◆ Exercise brief
Will you quote only the lines starting at the one that contains "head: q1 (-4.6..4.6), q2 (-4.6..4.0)" and ending with the last line of the listing below, inclusive?

◆ Data below
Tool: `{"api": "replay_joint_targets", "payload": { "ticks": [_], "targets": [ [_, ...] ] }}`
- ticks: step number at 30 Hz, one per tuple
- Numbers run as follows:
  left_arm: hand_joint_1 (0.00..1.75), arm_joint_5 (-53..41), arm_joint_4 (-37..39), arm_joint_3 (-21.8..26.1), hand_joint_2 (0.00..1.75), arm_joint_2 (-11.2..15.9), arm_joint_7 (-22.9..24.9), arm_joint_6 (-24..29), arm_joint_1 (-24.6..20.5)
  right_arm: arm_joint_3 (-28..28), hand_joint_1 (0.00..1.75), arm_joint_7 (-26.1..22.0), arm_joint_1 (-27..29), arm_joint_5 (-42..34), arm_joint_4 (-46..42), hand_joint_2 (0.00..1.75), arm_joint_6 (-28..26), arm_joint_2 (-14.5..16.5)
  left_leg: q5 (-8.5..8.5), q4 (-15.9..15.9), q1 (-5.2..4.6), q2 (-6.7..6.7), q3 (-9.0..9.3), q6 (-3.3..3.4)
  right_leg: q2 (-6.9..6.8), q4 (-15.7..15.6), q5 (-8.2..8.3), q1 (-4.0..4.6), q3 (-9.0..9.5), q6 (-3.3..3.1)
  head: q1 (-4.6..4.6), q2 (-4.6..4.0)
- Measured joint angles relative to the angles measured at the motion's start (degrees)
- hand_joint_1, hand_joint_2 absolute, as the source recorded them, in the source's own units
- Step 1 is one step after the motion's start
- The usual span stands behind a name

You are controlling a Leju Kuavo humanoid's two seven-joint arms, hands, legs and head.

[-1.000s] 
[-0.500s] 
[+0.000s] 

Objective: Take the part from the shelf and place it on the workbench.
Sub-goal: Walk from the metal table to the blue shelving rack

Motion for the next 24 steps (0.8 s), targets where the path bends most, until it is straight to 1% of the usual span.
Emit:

◆ Solution for this exercise
  head: q1 (-4.6..4.6), q2 (-4.6..4.0)
- Measured joint angles relative to the angles measured at the motion's start (degrees)
- hand_joint_1, hand_joint_2 absolute, as the source recorded them, in the source's own units
- Step 1 is one step after the motion's start
- The usual span stands behind a name

You are controlling a Leju Kuavo humanoid's two seven-joint arms, hands, legs and head.

[-1.000s] 
[-0.500s] 
[+0.000s] 

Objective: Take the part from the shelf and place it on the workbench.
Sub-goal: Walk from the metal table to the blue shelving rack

Motion for the next 24 steps (0.8 s), targets where the path bends most, until it is straight to 1% of the usual span.
Emit:

The exercise calls for nothing further.